### Problem to solve
Lines in the entries below where the word "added" shows up should each be copied.

Records contained in a dataset:
★ ★ ★ ★ ★

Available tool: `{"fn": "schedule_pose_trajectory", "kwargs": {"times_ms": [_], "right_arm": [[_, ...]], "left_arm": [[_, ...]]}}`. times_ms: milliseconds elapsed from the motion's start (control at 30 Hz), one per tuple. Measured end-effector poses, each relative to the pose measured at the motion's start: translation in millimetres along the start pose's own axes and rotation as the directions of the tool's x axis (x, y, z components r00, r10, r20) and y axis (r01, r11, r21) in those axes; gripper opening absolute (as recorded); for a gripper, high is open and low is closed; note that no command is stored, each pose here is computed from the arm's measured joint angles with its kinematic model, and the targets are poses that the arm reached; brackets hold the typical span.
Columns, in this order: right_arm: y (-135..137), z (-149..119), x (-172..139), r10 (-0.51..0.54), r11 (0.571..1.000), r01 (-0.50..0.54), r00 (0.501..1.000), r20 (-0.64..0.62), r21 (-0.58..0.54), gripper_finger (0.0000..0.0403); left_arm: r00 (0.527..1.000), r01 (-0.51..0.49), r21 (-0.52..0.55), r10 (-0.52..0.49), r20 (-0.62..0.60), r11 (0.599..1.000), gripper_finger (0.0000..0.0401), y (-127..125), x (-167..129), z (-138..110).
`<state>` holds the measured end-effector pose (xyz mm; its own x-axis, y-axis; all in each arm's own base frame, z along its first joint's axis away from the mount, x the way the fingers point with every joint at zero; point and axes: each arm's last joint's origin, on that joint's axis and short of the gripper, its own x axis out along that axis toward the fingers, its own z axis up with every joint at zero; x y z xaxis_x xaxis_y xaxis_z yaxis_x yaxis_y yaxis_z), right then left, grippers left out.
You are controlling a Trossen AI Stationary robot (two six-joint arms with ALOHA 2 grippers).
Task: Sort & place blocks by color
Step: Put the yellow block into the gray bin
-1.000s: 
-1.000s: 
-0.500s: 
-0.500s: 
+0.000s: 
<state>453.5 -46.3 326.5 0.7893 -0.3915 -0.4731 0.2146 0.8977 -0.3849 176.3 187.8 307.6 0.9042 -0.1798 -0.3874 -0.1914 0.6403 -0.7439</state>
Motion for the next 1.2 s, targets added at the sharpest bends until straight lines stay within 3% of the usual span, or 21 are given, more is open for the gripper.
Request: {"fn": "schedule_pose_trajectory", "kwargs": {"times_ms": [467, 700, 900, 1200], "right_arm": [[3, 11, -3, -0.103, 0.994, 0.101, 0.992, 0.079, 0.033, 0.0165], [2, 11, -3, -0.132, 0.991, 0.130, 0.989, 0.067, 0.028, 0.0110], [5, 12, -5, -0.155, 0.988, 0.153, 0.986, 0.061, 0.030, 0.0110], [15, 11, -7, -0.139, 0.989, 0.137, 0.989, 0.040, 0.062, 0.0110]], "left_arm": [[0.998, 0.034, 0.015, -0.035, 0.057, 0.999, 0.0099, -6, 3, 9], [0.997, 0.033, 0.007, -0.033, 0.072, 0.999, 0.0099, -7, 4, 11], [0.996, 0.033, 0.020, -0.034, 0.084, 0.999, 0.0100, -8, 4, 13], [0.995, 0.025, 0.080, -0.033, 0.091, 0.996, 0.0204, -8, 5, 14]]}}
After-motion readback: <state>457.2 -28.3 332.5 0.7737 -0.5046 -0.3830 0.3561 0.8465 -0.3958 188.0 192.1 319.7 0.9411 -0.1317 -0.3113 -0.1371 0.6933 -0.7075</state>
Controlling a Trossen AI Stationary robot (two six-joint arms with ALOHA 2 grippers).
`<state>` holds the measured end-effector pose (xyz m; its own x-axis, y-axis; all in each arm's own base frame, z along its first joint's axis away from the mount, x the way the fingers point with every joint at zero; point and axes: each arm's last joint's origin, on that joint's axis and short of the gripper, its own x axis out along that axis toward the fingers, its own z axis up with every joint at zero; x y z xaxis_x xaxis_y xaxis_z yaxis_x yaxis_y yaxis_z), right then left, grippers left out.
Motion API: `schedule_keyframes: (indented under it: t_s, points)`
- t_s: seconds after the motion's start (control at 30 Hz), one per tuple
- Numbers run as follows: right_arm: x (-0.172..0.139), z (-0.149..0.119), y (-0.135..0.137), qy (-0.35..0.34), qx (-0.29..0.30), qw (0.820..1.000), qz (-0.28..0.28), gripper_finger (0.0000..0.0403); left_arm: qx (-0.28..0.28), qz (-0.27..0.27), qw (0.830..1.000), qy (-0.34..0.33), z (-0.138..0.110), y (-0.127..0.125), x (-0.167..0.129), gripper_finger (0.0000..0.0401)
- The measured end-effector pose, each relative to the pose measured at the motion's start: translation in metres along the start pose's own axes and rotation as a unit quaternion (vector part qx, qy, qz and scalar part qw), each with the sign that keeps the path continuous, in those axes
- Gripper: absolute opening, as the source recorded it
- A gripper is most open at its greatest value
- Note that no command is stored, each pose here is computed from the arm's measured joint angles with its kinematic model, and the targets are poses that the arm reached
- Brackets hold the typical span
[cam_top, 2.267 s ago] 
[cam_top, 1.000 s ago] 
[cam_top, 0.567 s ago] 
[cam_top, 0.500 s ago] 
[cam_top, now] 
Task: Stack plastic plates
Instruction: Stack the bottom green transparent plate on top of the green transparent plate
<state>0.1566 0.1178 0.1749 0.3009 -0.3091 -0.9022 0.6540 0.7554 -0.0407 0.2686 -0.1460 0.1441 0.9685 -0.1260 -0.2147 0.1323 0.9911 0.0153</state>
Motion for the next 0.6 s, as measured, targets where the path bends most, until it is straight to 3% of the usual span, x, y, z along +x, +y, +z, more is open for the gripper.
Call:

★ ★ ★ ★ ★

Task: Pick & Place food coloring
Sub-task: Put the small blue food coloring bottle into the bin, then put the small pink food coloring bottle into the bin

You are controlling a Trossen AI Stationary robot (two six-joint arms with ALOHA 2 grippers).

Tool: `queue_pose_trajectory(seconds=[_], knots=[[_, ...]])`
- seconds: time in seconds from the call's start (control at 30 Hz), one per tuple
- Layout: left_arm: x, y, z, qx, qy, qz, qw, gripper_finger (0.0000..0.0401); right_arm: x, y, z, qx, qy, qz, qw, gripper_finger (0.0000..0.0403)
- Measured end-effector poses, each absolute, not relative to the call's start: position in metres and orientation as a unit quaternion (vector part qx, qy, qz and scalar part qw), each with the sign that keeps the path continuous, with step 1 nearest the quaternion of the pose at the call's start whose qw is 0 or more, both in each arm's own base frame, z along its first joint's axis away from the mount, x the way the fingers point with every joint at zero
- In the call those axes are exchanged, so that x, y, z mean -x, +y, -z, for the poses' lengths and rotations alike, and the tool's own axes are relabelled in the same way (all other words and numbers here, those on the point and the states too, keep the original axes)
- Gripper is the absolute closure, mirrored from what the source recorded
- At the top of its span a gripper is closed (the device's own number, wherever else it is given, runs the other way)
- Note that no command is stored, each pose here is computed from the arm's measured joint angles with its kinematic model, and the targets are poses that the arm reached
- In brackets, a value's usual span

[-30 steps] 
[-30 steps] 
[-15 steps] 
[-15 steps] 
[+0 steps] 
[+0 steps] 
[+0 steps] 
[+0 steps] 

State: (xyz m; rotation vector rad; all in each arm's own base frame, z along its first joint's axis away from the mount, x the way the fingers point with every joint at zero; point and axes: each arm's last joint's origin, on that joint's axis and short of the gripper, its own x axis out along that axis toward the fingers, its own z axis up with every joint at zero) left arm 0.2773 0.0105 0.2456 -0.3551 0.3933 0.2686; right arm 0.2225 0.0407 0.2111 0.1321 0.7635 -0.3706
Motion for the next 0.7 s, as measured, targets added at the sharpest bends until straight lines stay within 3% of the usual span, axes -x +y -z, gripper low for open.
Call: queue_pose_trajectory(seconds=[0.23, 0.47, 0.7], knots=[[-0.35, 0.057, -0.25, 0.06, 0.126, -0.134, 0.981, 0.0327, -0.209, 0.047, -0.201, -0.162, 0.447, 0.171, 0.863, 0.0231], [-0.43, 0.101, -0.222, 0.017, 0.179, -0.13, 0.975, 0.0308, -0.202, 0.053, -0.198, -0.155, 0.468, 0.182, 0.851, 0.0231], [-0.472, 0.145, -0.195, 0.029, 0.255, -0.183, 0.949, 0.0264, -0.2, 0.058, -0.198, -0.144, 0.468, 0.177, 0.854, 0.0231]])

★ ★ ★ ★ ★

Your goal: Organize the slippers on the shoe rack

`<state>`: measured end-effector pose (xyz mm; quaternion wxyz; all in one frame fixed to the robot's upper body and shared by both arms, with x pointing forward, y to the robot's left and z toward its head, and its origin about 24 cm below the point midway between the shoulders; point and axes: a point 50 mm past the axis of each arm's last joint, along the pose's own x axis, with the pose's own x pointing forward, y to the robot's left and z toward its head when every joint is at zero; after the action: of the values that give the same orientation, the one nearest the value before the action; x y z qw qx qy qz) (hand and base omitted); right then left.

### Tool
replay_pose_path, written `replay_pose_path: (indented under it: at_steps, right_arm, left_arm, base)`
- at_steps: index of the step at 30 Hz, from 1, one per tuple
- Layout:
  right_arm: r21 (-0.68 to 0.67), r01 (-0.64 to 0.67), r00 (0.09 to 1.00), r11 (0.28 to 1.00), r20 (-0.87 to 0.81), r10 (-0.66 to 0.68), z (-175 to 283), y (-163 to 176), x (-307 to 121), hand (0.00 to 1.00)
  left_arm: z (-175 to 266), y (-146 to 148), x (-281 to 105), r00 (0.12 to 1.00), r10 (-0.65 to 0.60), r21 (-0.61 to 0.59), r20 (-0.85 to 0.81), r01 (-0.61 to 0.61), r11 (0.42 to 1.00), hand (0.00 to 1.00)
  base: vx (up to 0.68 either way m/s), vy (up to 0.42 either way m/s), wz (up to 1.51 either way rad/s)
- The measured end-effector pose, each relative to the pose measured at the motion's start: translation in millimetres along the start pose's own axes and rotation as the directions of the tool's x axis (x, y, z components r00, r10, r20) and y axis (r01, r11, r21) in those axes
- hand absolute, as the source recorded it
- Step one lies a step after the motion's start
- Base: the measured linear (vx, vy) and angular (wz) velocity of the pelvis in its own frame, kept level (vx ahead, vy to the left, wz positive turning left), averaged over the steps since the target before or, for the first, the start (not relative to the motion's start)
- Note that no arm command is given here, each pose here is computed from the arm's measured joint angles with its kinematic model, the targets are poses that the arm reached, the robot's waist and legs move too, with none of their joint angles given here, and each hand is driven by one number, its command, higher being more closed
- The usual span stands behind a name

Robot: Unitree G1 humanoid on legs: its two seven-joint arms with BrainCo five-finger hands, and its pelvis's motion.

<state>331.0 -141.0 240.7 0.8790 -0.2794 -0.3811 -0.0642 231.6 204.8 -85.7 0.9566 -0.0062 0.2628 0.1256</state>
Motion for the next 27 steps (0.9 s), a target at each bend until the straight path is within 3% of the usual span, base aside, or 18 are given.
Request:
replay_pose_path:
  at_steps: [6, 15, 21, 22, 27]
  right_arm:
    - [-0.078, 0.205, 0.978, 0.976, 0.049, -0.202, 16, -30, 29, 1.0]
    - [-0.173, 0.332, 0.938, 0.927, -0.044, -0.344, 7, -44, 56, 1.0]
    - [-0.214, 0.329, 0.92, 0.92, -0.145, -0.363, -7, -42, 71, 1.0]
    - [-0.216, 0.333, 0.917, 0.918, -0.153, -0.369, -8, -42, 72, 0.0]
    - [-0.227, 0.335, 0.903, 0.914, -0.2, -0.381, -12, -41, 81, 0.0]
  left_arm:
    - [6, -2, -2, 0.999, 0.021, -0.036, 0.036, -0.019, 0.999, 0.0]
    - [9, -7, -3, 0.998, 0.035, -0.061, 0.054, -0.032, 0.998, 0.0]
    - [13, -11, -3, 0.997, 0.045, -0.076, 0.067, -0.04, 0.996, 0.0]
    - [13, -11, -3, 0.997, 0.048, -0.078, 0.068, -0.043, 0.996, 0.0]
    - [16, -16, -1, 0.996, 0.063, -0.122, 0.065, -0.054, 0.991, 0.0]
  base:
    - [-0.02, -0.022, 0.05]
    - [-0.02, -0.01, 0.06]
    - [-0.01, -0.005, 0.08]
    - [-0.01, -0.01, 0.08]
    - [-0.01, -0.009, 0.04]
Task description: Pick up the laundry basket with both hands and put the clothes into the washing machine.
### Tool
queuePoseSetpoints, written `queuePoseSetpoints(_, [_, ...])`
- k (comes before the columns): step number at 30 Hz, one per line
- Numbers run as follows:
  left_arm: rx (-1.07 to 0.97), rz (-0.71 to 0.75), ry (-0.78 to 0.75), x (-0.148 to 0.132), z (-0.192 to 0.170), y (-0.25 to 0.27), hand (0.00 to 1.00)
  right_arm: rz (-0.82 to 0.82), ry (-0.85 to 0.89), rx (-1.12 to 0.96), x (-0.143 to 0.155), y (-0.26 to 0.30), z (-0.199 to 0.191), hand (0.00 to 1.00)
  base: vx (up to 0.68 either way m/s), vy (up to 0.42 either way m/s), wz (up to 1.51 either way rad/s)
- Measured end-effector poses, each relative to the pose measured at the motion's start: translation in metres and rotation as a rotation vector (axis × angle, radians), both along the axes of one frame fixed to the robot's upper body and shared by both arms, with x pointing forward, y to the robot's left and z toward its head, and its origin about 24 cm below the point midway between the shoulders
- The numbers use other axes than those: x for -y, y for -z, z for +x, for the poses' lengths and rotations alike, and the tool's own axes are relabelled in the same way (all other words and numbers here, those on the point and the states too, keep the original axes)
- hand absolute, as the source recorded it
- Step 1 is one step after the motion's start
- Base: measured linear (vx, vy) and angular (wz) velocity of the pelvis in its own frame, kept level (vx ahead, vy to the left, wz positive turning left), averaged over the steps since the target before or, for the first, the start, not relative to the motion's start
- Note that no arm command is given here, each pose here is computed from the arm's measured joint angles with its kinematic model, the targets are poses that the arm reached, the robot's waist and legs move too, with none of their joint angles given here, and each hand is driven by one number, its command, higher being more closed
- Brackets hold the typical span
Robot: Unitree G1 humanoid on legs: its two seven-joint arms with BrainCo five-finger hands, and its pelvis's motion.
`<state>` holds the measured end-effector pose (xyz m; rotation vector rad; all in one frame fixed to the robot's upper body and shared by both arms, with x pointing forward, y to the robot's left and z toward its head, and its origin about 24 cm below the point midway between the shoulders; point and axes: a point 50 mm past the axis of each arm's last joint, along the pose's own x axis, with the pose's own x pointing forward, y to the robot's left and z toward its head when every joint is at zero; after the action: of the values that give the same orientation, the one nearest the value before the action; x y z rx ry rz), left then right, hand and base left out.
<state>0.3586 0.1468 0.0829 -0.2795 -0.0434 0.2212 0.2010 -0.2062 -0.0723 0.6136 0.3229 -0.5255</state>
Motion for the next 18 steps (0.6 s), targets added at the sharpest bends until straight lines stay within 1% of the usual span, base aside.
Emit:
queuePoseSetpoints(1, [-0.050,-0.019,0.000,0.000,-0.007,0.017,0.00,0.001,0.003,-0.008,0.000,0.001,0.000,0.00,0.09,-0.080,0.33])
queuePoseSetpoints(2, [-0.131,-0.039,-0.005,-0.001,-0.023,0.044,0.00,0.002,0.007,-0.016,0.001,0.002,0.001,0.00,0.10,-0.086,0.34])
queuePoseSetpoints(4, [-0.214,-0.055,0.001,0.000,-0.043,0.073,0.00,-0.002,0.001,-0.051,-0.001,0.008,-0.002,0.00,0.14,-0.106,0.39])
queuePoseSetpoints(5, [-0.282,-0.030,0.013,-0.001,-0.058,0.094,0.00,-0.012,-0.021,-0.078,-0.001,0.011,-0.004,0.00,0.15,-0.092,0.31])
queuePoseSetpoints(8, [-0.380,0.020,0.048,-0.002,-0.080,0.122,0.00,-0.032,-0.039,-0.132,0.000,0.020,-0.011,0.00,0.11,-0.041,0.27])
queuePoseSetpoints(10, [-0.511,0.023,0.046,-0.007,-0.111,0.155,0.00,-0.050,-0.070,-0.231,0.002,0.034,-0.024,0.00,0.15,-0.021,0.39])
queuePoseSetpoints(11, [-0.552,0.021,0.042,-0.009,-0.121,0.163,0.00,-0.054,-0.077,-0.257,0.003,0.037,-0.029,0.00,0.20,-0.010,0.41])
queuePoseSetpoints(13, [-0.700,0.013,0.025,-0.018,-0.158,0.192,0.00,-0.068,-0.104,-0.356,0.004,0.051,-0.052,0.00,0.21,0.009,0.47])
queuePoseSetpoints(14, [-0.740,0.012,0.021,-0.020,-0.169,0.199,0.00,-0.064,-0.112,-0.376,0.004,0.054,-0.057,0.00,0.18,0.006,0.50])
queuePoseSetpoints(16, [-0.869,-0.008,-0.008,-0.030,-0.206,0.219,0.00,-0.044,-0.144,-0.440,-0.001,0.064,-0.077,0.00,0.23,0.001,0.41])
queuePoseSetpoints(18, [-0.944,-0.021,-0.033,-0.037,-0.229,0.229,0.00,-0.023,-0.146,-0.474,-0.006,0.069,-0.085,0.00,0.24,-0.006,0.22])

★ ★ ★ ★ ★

### Written solution
Motion for the next 1.2 s, targets added at the sharpest bends until straight lines stay within 3% of the usual span, or 21 are given, more is open for the gripper.
Motion for the next 0.7 s, as measured, targets added at the sharpest bends until straight lines stay within 3% of the usual span, axes -x +y -z, gripper low for open.
Motion for the next 18 steps (0.6 s), targets added at the sharpest bends until straight lines stay within 1% of the usual span, base aside.

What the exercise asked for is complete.